Amazon didn't directly answer a question about whether autonomous package delivery was its goal, but said Zoox would “continue working toward their mission to transform mobility as a service by developing a fully autonomous, purpose built vehicle.”
The company cautioned that widespread use of autonomous vehicles is still years away and will require a substantial capital investment in a crowded field. The deal puts Amazon, which has grown rapidly from its start as an online bookseller 25 years ago, in competition with Google's self-driving technology spinoff called Waymo, and General Motors’ Cruise autonomous vehicle unit.
Autonomous delivery would fit with Amazon's plans to deliver more of its packages on its own and rely less on UPS and the U.S. Postal Service. In recent years it has expanded its fleet of planes, built package sorting hubs at airports, and launched a program that lets people start businesses that deliver packages in vans stamped with the Amazon logo.

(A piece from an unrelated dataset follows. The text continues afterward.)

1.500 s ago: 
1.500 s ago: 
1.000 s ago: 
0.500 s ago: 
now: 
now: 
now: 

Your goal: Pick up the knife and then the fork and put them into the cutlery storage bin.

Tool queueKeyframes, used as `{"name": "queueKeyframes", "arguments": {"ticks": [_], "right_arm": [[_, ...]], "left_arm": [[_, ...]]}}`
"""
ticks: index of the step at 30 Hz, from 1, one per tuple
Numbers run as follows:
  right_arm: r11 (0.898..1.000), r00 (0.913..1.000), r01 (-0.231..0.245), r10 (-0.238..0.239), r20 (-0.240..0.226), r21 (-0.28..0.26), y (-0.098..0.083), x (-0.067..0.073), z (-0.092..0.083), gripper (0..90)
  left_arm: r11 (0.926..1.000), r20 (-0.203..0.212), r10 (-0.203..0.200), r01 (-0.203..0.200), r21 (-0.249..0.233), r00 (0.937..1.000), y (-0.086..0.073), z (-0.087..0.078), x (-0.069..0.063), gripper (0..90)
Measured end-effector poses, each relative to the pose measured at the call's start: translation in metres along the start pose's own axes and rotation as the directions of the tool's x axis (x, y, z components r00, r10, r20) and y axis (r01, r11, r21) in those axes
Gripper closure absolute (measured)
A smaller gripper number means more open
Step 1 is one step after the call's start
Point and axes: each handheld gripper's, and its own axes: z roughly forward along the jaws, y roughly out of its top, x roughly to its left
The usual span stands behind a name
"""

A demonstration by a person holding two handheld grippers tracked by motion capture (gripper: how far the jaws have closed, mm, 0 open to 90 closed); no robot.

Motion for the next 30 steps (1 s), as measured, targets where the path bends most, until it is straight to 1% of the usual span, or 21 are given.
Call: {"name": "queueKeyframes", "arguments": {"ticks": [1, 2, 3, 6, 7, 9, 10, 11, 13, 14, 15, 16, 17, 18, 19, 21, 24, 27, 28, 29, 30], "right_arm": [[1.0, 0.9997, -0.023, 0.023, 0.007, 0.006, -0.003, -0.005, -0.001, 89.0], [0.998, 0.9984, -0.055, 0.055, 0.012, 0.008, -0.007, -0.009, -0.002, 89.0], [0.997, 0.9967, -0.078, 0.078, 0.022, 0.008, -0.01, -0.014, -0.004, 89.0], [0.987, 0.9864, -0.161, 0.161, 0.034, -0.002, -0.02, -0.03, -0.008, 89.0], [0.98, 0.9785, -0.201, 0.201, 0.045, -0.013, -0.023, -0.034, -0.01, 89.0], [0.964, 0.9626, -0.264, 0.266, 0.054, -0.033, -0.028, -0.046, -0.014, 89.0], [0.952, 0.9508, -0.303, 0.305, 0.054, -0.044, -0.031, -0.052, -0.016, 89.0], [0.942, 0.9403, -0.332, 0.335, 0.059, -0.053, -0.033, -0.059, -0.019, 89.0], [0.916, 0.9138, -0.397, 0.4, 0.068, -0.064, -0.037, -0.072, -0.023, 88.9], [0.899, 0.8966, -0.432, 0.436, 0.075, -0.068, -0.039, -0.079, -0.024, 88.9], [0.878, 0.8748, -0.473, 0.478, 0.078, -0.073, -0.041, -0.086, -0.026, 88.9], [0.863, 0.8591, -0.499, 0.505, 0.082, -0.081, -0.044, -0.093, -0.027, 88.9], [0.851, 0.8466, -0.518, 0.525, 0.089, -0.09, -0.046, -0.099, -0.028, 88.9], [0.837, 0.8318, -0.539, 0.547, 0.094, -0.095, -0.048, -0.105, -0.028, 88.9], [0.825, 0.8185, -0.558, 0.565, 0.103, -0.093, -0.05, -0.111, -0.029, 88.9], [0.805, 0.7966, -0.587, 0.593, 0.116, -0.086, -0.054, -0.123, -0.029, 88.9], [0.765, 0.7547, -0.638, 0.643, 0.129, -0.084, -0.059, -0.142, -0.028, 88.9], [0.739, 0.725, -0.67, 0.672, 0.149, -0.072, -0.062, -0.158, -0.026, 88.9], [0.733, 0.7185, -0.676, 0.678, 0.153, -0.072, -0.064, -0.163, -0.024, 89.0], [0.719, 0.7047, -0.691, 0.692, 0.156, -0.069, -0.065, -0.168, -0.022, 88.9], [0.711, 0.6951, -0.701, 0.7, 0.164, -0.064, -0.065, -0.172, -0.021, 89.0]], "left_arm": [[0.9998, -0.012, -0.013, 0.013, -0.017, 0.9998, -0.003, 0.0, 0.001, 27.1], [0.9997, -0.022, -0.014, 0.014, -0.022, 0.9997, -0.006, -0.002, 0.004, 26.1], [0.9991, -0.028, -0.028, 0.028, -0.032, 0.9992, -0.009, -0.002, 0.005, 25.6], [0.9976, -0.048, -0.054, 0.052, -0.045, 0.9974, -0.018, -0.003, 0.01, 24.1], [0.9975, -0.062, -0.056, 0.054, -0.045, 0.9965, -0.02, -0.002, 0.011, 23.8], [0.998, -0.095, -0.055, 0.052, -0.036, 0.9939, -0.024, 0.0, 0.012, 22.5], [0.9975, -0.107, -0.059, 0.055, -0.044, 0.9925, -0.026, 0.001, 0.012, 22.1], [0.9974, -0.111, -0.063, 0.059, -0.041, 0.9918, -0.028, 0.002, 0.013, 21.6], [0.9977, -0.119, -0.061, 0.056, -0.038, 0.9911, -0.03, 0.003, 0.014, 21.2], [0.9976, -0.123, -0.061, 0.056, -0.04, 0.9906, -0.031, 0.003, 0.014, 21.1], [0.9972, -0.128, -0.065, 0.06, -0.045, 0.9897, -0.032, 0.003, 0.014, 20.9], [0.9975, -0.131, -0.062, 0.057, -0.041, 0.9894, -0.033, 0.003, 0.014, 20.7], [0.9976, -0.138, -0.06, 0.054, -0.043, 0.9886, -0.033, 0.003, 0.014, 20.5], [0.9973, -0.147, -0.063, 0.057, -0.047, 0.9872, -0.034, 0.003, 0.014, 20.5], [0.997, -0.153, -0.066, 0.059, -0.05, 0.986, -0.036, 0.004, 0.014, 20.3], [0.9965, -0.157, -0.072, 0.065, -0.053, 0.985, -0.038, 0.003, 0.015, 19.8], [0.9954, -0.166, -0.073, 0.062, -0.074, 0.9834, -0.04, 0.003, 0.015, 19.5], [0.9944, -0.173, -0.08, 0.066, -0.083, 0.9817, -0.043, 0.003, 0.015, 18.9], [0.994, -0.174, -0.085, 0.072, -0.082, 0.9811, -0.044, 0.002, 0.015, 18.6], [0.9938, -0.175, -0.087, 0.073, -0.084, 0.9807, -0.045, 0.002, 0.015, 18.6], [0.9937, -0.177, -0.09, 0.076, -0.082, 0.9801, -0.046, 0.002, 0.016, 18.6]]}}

The investment could complement the $700 million that Amazon put into electric vehicle startup Rivian in 2019. Rivian, with operations in suburban Detroit and California, has a contract to make 100,000 electric delivery vans for Amazon. The company also has a factory in Normal, Ill., with extra capacity that could be used to build the Zoox vehicles for Amazon, Abuelsamid said.
Amazon’s acquisition changes the landscape in the autonomous vehicle business by bringing in a deep-pocketed competitor, Abuelsamid said. It increases pressure on smaller companies that are building delivery vehicles, he said.
The Zoox acquisition isn't Amazon's first foray into autonomous vehicles. Early in 2019, it joined other investors in a $530 million stake in Aurora Innovation. Aurora recently has focused on a self-driving system for heavy trucks.
Amazon has used autonomous technology to get orders to shoppers: self-driving robots shuffle products around its warehouses and a cooler-sized robot with six wheels has delivered orders in a Seattle suburb. It’s also working on self-piloted drones that fly small goods to customers’ homes.